Importantly, designing systems that work for neurodivergent people does not require dismantling organisational complexity or lowering standards. It simply requires acknowledging that the mythical “normal person” many systems are designed around does not actually exist.
Until then, neurodivergent people will continue to receive extremely helpful advice like: have you tried being less neurodivergent?
This presentation begins with a radical proposition: what if the issue is not that neurodivergent people are insufficiently adaptable, but that many of our systems are astonishingly bad at accommodating normal human variation?
Across workplaces, healthcare systems, and institutions, participation often requires navigating ambiguous communication, unwritten social rules, unpredictable processes, and environments that demand constant cognitive and sensory interpretation. For many neurodivergent people, succeeding in these spaces requires extraordinary levels of masking, self-monitoring, and translation—essentially performing a version of “normal” that systems find easier to process.
Drawing on experience across healthcare, research, and public sector systems, this session examines how everyday organisational structures—from meetings and forms to communication norms and decision-making processes—can unintentionally function as accessibility barriers.
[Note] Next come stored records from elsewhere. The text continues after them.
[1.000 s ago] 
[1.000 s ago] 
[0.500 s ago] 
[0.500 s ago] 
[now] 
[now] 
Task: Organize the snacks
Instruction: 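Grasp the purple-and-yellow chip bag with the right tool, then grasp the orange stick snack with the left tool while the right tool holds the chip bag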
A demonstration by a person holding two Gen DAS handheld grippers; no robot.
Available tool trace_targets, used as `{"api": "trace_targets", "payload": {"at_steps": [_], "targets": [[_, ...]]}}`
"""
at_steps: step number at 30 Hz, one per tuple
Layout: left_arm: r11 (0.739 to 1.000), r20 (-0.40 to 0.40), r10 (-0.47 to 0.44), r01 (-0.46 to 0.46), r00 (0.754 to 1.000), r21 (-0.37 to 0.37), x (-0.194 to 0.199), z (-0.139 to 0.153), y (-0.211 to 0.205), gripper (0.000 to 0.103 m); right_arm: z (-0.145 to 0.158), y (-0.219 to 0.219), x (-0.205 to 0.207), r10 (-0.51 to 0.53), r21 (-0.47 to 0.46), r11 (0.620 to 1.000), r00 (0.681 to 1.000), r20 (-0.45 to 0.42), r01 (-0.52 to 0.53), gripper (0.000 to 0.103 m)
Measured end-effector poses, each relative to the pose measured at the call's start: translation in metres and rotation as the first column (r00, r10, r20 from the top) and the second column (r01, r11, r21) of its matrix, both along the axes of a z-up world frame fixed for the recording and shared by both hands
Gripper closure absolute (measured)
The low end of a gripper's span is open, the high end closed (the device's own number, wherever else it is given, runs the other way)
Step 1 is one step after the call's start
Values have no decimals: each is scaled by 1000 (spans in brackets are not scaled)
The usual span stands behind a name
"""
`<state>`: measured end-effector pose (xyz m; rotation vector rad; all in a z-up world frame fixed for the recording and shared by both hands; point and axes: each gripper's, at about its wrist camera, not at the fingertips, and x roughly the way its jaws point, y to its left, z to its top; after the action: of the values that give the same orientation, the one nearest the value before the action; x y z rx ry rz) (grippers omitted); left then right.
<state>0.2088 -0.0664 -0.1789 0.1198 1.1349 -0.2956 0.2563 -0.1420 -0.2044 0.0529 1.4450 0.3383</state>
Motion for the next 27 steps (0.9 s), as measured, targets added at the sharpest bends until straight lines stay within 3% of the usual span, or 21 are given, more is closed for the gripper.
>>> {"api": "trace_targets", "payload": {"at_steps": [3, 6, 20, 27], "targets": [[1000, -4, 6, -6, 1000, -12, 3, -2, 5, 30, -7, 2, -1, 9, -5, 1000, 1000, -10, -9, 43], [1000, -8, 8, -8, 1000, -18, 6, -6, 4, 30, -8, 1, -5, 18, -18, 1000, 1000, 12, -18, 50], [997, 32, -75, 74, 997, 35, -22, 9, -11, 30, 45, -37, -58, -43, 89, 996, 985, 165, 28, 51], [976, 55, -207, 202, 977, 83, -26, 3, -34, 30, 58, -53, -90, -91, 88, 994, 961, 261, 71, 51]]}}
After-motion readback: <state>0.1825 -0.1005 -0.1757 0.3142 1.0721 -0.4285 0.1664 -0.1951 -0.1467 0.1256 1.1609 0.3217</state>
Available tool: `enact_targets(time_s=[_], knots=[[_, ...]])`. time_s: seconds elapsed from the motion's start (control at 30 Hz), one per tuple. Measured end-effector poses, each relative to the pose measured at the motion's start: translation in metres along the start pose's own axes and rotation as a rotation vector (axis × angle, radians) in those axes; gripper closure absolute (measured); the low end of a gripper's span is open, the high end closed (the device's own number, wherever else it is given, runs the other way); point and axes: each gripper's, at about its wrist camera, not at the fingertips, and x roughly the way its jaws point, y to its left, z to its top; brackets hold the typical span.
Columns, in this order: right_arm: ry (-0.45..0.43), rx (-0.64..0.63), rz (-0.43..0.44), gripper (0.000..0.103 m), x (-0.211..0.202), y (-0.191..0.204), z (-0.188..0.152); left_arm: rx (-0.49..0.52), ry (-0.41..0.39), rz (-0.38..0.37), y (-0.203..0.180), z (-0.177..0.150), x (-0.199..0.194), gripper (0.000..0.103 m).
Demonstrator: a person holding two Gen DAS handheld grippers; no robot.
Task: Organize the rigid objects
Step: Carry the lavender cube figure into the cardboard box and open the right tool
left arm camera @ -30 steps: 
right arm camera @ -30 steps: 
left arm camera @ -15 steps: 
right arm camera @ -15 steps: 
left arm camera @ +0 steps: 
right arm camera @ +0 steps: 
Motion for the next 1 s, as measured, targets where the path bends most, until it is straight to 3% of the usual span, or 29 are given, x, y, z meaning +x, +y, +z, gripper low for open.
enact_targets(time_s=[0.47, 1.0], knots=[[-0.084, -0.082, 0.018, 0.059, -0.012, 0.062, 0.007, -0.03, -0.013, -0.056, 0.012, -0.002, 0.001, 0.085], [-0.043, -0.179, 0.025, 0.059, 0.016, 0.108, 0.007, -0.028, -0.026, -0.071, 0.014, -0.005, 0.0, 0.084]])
Using humour, uncomfortable recognition, and a few painfully familiar workplace scenarios, the presentation reframes many “individual challenges” as design failures. It explores how small but intentional changes—such as clearer expectations, predictable processes, and explicit communication—can dramatically reduce cognitive load and improve participation.
Importantly, designing systems that work for neurodivergent people does not require dismantling organisational complexity or lowering standards. It simply requires acknowledging that the mythical “normal person” many systems are designed around does not actually exist.
Until then, neurodivergent people will continue to receive extremely helpful advice like: have you tried being less neurodivergent?
Biography
Rachelle is an Aboriginal researcher and public sector leader who spends a surprising amount of time thinking about how big systems behave when real humans enter the room.
Her work sits at the intersection of health, culture, and the occasional strategic chaos caused by neurodivergent ways of thinking. Rachelle is particularly interested in what happens when systems built for “normal” meet people who are brilliantly, gloriously not. She brings research, policy experience, and a healthy suspicion of the phrase “we’ve always done it this way.”